Professor Shirley M. Tilghman will succeed Harold Shapiro on June 15.

By: Jeff Milgram


"The

Princeton
University new president,

Shirley M. Tilghman

   Princeton University broke new ground Saturday when it named Professor Shirley M. Tilghman, the founding director of its Lewis-Sigler Institute for Integrative Genomics, as its 19th president.
   Professor Tilghman, who will succeed Harold T. Shapiro on June 15, will be the university’s 19th president and the first woman to hold that office.
   "It is a deep honor and privilege to be able to serve this university I love so well," Professor Tilghman
said at a Nassau Hall press conference.
   Dr. Tilghman, 54, was elected during a special meeting of the university’s Board of Trustees.
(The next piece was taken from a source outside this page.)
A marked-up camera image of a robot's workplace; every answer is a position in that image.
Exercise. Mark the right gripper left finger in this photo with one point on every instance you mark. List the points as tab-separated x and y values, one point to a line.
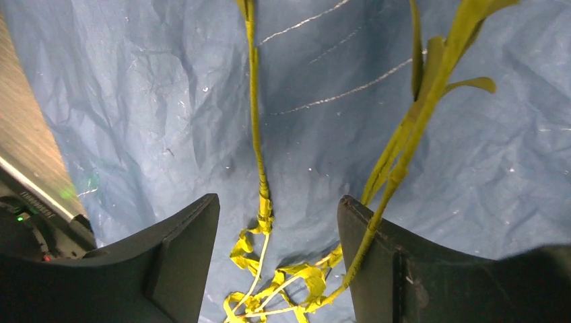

She was elected upon the "unanimous and more than enthusiastic" recommendation of a search committee made up of trustees, faculty members, students and staff, said Robert H. Rawson Jr., chairman of the trustees’ executive committee, who also headed the search committee.
   Dr. Tilghman was one of five faculty members on the 18-member search committee. She withdrew from the committee when she became a candidate.
   Mr. Rawson said the committee considered more than 200 candidates.
   "The search committee made a very broad and intensive search," Mr. Rawson said.
   Dr. Tilghman moved from committee member to candidate about six weeks ago, Mr. Rawson said.
   "About six weeks ago, Professor Tilghman had to leave a meeting early to teach," Mr. Rawson explained. "In her absence, the rest of the committee agreed that it wanted to ask her to become a candidate.
   "Once she became a candidate she withdrew from the committee. As sorry as we were to lose her good counsel, we were absolutely delighted to be in a position to recommend her, as we have now done, to be elected Princeton’s new president," he said.
   Dr. Tilghman was surprised to be invited to be a candidate.
   "I had two questions on my mind. The first was is this the right job for me? And the second was am I the right person for the job?" she said.
   Professor Mark Johnson, chairman of the university’s philosophy department and a member of the search committee, said Dr. Tilghman got no special treatment because she was on the search committee.
   "Shirley Tilghman is an extraordinary person, and she will be an extraordinary president," Professor Johnson said. "My fellow search committee members and I took special care not to be swayed by her having been on the committee. In effect, we held her to a higher standard. We found her to be a wonderful scholar who is devoted to serving Princeton and the wider academic community."
   Dr. Tilghman joined the Princeton University faculty 15 years ago. Between 1993 and 2000, she was the chairwoman of Princeton’s Council on Science and Technology. In 1996, she received the university’s President’s Award for Distinguished Teaching.
   In 1993, she taught one of Princeton’s first science-based freshman seminars. She has taught molecular biology courses for both undergraduates and graduate students.
   Last fall, President Shapiro announced that he would step down at the end of this academic year.
   Like President Shapiro, Dr. Tilghman is
a native of Canada. She was born in Toronto and attended high school
in Winnipeg, Manitoba. She received her bachelor of science degree in chemistry from Queen’s University in Kingston, Ontario and her doctorate in biochemistry from Temple University.
   Dr. Tilghman is a single mother who has two children, Rebecca, 20, a Princeton University junior, and a
son, Alex, 18.
   Dr. Tilghman said her first priority will be to find a new director of the genomics institute. After that she will consult with other members of the university community to decide on her other priorities.
   She is believed to be the first president in 150 years not to hold a degree from Princeton. But Mr. Rawson said Dr. Tilghman "vibrates to the strings that are Princeton."
   Political science Professor Sean Wilentz predicted that Dr. Tilghman’s selection will be very popular on campus.
   "My strong feeling is that this is going to be an extraordinary presidency," he said.
   Dr. Tilghman said her one regret is that she will have to "leave behind a life I have loved. I loved being a scientist."